Christopher Gaul, editor and reporter
Former managing editor of Catholic Review reported for The Sun, Evening Sun, area television stations
He joined the Catholic Review as a writer in 1995 and worked there until he retired in 2005. George P. Matysek Jr., the Review's assistant managing editor, remembered Mr. Gaul as a mentor to the junior writers at the paper, taking time to carefully edit their work.
"He really showed us what went into a good story," Mr. Matysek said, "He was very nurturing in how he dealt with younger writers."
Mr. Gaul had a tradition of holding the noon Angelus prayer in the office. The practice lapsed after he left, but Mr. Matysek said the editorial department held it again the day Mr. Gaul died.
Born in Wallasey, England, Mr. Gaul followed his mother to the United States after she married an American. Gaul was educated at Pennthorpe Prep School in Sussex, England, and the Merchant Marine College in London before continuing his studies at what was then St. Michael's College in Santa Fe, N.M..
He joined the Army, and after his discharge in 1959 went to work briefly for the Harford Democrat, a weekly newspaper in Aberdeen. Shortly after, Mr. Gaul joined The Sun and The Evening Sun.
At The Sunpapers and then WJZ, Mr. Gaul covered civil rights and the condition of African-Americans in Maryland. In an 1964 article, he described attempts to improve housing for black people on the Eastern Shore, and at the television station, he investigated claims that real estate firms exploited poor African-Americans in Baltimore.
A 20-part 1970 television series on the topic attracted a large libel suit — not the only one sparked by Mr. Gaul's probing reports — but a jury found in Mr. Gaul's favor five years after the stories aired.

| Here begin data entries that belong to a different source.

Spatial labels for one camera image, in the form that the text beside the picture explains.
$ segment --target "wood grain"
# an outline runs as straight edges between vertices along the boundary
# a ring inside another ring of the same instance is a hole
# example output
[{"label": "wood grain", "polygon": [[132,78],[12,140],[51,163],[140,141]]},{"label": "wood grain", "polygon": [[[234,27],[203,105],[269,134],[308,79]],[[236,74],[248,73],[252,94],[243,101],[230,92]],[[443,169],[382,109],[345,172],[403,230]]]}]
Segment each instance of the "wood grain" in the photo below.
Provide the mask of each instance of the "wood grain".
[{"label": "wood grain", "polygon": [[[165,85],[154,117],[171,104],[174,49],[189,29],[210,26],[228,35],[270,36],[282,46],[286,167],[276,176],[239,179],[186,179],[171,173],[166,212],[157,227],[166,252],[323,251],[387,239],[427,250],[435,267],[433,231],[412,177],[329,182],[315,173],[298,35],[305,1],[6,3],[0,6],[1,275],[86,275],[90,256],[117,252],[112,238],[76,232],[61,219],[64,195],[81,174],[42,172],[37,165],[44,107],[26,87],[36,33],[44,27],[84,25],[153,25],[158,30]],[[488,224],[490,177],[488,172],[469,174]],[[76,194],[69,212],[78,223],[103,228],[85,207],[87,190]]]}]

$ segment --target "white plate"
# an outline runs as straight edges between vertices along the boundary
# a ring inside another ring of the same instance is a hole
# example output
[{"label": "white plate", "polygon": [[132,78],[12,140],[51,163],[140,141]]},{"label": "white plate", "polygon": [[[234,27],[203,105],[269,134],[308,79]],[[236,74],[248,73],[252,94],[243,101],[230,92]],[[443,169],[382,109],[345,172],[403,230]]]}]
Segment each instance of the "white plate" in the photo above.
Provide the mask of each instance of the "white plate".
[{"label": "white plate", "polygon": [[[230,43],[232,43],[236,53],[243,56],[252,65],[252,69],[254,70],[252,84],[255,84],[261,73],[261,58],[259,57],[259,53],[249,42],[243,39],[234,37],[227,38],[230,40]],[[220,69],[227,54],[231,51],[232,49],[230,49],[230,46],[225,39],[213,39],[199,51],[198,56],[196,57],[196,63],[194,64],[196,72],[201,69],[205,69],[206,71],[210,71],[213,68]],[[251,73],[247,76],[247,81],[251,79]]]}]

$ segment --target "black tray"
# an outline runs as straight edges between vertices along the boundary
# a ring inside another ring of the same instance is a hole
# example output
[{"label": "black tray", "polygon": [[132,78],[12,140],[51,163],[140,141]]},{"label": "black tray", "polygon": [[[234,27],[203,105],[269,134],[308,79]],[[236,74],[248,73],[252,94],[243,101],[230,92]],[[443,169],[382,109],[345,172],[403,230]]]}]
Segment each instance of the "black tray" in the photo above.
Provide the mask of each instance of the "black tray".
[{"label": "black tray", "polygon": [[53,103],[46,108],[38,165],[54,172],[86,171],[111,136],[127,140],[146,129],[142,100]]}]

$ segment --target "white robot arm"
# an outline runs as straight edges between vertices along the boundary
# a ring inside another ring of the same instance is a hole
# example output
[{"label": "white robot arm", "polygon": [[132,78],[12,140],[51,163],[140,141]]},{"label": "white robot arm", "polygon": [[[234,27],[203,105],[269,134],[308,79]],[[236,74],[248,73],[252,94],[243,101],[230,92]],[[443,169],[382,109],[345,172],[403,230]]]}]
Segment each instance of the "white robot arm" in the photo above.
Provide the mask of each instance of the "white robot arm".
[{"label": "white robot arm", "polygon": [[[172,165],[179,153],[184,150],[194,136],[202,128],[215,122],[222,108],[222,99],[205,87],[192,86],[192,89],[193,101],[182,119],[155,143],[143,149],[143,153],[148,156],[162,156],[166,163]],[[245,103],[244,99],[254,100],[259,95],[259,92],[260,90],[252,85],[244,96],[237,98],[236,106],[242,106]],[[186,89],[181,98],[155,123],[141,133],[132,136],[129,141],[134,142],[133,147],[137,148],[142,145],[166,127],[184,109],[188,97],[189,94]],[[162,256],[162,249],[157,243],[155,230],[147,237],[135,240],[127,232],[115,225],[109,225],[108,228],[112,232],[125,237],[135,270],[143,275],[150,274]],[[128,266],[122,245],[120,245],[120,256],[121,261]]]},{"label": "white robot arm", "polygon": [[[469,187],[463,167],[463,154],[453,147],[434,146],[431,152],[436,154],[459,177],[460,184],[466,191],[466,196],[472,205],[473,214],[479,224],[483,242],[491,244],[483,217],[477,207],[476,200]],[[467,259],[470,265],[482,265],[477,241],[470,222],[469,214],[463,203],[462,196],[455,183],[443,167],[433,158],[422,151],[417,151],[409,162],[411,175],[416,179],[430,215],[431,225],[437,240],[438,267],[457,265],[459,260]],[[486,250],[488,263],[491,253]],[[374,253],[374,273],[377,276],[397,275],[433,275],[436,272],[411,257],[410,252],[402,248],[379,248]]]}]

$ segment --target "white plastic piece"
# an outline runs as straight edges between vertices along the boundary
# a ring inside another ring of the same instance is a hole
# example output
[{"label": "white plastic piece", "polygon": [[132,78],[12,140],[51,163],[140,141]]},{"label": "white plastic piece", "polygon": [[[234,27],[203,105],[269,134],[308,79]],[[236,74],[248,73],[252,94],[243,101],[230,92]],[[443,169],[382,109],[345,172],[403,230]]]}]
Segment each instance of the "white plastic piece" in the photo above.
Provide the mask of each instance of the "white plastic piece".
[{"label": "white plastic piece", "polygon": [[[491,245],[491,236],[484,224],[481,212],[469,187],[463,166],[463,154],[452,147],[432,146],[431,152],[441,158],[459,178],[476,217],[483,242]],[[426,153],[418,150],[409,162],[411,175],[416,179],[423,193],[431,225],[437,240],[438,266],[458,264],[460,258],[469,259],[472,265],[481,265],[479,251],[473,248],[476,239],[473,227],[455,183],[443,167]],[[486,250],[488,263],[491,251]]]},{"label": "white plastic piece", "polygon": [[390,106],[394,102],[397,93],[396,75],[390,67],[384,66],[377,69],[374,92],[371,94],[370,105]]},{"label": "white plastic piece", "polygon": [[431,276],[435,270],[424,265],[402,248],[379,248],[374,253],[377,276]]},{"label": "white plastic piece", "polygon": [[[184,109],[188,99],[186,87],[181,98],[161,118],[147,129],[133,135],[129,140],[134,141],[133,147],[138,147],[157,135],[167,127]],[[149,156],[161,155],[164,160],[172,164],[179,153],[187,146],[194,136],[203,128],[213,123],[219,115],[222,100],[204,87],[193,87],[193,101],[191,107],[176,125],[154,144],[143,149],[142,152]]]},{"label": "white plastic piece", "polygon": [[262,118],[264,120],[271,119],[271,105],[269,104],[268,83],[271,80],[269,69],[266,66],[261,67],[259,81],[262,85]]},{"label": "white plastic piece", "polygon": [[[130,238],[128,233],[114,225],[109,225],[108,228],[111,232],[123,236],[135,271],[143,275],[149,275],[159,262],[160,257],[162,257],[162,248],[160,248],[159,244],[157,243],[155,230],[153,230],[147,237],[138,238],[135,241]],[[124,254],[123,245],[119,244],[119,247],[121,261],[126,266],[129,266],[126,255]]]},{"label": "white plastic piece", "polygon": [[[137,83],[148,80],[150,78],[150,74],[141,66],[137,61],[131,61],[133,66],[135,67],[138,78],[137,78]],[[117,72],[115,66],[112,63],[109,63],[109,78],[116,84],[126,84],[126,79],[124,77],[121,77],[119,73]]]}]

Two years later, he reported for WJZ that Baltimore had its own Mafia, something the Department of Justice and the Baltimore Police Department had denied.
"And that's one of the things that really irritates me," Mr. Gaul told The Sun at the time. "They say the Mafia isn't here, and that just isn't true."
Mr. Gaul's wife of 26 years, Pam Gaul, said he was drawn to stories where he thought he could make a difference.
"He always used his position to further the cause of whoever he came into contact with," she said. "He really was a reporter from the heart."
In 1974, Mr. Gaul started working at the National Public Affairs Center for Television in Washington and covered the White House between 1976 and 1978.
In the 1980s, he worked as the on-air medical reporter for WBAL in Baltimore. An ad for the station showed Mr. Gaul holding a microphone as if midreport. "Christopher Gaul is good for what ails you," it told readers in block letters.
It was in that job that Mr. Gaul met his wife, who was then a Maryland Shock Trauma Center nurse.
"He was the only reporter I would talk to because he was kind, he could wait and because he cared," Mrs. Gaul said.
She added that they were friends before they were married. "I never knew a nicer human being, who tried his whole life to make everyone that he touched — to make their world better," Mrs. Gaul said.
Outside his work, Mr. Gaul trained Weimaraner show dogs. One of them, Jazz, became the No. 1 in its breed in the country. Mr. Gaul chronicled the dog's road to the top spot for the Baltimore Sun Magazine in 1994, a process that involved the wrenching decision to let him go on the tour circuit with a professional handler.
An injury nearly scuppered Jazz's chance to oust his rival, another Weimaraner called Phoebe Snow, but he managed a string of victories late in the year to claim the title.
"I like to think he knows, somehow, that I'm writing about him, but he's really waiting for me to finish so I can take him for his daily run in the park," Mr. Gaul wrote. "To him, that's special."
Mr. Gaul's faith occupied an important place in his life. He converted from the Church of England to Catholicism as a teenager, and came to see his work at the Catholic Review as a kind of ministry, Mr. Matysek said.
Before joining the Catholic Review, Mr. Gaul started working toward joining the Secular Order of Discalced Carmelites as a lay member. His work interrupted the process, but shortly before he died, Mr. Gaul received special permission to make his final promise to the order early.
A funeral Mass will be offered at 11 a.m. Monday at Our Lady of Mount Carmel, Essex
In addition to his wife, Mr. Gaul is survived by a sister, Joanna Weber of Guildford, England; sons Steven Gaul of Panama City, Fla., and Tim Gaul of Mount Pleasant, Mich.; daughters Robin Zimmerman of Sylvania, Ala., Jennifer Westerlund of Baltimore, Megan Ferguson of Towson and Gwyneth Gaul of Pittsburgh; and grandchildren.
An earlier version of this article did not include that Mr. Gaul had worked for both The Sun and The Evening Sun.